▶ [Assigned task]:
All the data must be output exactly as given.

▶ [Provided material]:
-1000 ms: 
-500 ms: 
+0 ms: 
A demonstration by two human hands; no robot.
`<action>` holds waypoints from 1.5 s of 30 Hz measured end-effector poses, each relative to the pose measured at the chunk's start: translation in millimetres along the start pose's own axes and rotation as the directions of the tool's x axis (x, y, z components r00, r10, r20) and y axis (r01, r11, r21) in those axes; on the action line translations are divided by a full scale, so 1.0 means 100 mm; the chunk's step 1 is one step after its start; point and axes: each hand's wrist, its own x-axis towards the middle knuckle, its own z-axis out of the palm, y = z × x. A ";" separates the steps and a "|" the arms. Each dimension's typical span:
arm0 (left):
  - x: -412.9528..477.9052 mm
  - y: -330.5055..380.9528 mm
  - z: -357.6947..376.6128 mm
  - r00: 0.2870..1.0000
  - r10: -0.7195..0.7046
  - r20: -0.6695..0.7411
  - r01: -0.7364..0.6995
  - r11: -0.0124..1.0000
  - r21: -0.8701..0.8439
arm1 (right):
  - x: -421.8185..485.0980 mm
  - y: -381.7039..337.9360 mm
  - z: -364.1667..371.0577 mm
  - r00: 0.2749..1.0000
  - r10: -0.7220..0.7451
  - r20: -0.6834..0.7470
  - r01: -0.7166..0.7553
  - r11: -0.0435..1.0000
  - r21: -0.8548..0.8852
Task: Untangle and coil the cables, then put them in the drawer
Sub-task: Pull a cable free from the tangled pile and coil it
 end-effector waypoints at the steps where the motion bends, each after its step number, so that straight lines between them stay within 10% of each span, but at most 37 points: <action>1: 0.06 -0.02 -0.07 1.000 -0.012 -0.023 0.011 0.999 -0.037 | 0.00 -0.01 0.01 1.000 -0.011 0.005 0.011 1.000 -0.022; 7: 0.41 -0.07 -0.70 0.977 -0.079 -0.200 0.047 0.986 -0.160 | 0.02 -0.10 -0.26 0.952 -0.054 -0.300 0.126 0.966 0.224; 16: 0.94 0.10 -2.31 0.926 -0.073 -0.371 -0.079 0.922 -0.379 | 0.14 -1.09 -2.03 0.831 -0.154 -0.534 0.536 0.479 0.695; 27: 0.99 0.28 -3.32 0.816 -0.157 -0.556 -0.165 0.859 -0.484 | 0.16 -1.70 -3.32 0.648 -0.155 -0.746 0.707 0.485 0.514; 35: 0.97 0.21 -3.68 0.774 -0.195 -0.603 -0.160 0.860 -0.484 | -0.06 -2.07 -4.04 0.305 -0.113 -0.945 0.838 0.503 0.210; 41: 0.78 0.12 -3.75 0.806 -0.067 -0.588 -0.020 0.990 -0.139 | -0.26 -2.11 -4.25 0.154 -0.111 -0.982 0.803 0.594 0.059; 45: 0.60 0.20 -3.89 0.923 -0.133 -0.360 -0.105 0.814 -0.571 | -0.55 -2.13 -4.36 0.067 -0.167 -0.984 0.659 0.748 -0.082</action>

▶ [Exercise answer]:
-1000 ms: 
-500 ms: 
+0 ms: 
A demonstration by two human hands; no robot.
`<action>` holds waypoints from 1.5 s of 30 Hz measured end-effector poses, each relative to the pose measured at the chunk's start: translation in millimetres along the start pose's own axes and rotation as the directions of the tool's x axis (x, y, z components r00, r10, r20) and y axis (r01, r11, r21) in those axes; on the action line translations are divided by a full scale, so 1.0 means 100 mm; the chunk's step 1 is one step after its start; point and axes: each hand's wrist, its own x-axis towards the middle knuckle, its own z-axis out of the palm, y = z × x. A ";" separates the steps and a "|" the arms. Each dimension's typical span:
arm0 (left):
  - x: -412.9528..477.9052 mm
  - y: -330.5055..380.9528 mm
  - z: -357.6947..376.6128 mm
  - r00: 0.2870..1.0000
  - r10: -0.7195..0.7046
  - r20: -0.6695..0.7411
  - r01: -0.7364..0.6995
  - r11: -0.0124..1.0000
  - r21: -0.8701..0.8439
arm1 (right):
  - x: -421.8185..485.0980 mm
  - y: -381.7039..337.9360 mm
  - z: -364.1667..371.0577 mm
  - r00: 0.2749..1.0000
  - r10: -0.7220..0.7451
  - r20: -0.6834..0.7470
  - r01: -0.7166..0.7553
  - r11: -0.0435..1.0000
  - r21: -0.8548..0.8852
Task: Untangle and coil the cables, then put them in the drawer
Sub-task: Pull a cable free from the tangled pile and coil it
 end-effector waypoints at the steps where the motion bends, each after its step number, so that straight lines between them stay within 10% of each span, but at most 37 points: <action>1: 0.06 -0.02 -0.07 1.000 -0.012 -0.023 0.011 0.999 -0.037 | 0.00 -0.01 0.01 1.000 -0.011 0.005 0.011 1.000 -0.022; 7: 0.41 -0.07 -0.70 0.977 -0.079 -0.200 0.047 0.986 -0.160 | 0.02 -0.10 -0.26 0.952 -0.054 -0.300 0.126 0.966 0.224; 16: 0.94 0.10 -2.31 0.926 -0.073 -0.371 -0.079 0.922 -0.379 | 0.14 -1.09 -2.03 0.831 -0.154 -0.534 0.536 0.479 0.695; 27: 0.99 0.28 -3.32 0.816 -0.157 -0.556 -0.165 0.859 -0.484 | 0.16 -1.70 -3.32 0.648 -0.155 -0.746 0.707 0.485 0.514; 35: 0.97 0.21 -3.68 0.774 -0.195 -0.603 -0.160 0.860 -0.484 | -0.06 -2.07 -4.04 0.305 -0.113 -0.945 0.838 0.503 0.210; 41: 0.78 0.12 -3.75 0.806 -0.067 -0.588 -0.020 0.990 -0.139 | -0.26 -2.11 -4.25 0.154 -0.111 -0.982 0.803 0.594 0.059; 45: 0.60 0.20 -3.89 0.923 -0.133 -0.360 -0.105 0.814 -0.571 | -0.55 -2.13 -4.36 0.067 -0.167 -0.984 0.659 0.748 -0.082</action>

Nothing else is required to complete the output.